Verify webhook payload

[ Edited ]

I have a webhooks endpoint setup in a node project build using Hapi.js. I am using the crypto module to generate the hash to verify the payload. Everything seems to work fine when I do a test webhook, the hash I generate matches the hash in the headers. However, when I turn on the webhook and subscribe to the 'net.authorize.payment.authorization.created' event the hashes don't seem to match. I don't know what I could be doing wrong because the test event works fine, the only difference I can thing of is that the test event is an authCapture instead of an authorization.created.
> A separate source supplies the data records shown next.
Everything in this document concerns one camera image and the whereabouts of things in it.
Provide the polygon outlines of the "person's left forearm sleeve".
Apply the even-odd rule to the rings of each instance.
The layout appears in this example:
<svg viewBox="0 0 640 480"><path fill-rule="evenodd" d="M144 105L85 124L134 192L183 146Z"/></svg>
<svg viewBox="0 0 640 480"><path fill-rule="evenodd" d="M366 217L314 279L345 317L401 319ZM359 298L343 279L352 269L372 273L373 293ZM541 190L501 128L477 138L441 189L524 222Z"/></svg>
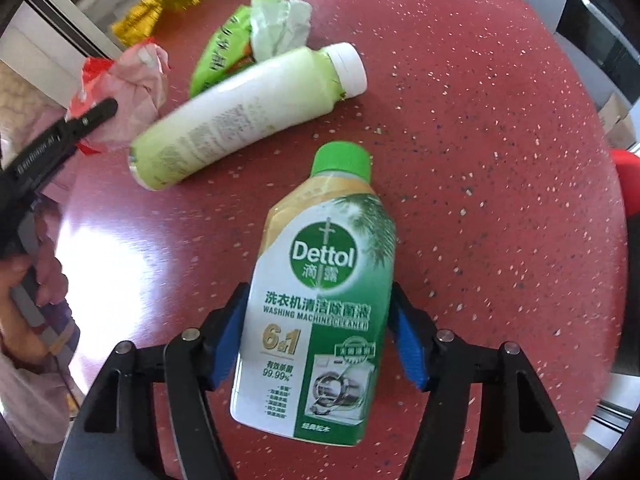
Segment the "person's left forearm sleeve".
<svg viewBox="0 0 640 480"><path fill-rule="evenodd" d="M1 404L9 427L22 443L58 444L70 426L67 388L55 358L40 366L16 365L1 353Z"/></svg>

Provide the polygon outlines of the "person's left hand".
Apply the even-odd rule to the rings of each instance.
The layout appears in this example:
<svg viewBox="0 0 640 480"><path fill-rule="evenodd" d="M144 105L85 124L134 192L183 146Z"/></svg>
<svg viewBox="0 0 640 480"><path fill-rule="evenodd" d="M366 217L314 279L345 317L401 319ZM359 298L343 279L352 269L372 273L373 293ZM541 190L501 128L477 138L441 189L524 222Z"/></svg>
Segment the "person's left hand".
<svg viewBox="0 0 640 480"><path fill-rule="evenodd" d="M29 255L36 261L39 240L35 214L29 210L25 217L1 229L1 257ZM80 337L72 310L65 300L58 304L36 305L39 284L32 266L20 284L11 289L11 297L32 331L56 359L61 370L68 371Z"/></svg>
I don't know why that would make a difference, but here is my code.

 

const isValidPayload = (request) => {
  const header = _.get('headers.x-anet-signature', request);
  const payload = JSON.stringify(request.payload);
  const hash = crypto.createHmac('sha512', config.get('authorizenet:signature_key'))
    .update(payload)
    .digest('hex');

  return header === `sha512=${hash.toUpperCase()}`;
};

I've been banging my head against a wall with this problem for the last week. If anyone has some insight please let me know. Thanks.

 

edit: I should probably mention this is in a sandbox environment as well

Member
Posts: 4
Registered: ‎10-27-2020

Re: Verify webhook payload

I have never used this Module to do my job. I will be here waiting for an answer for us Fall guys.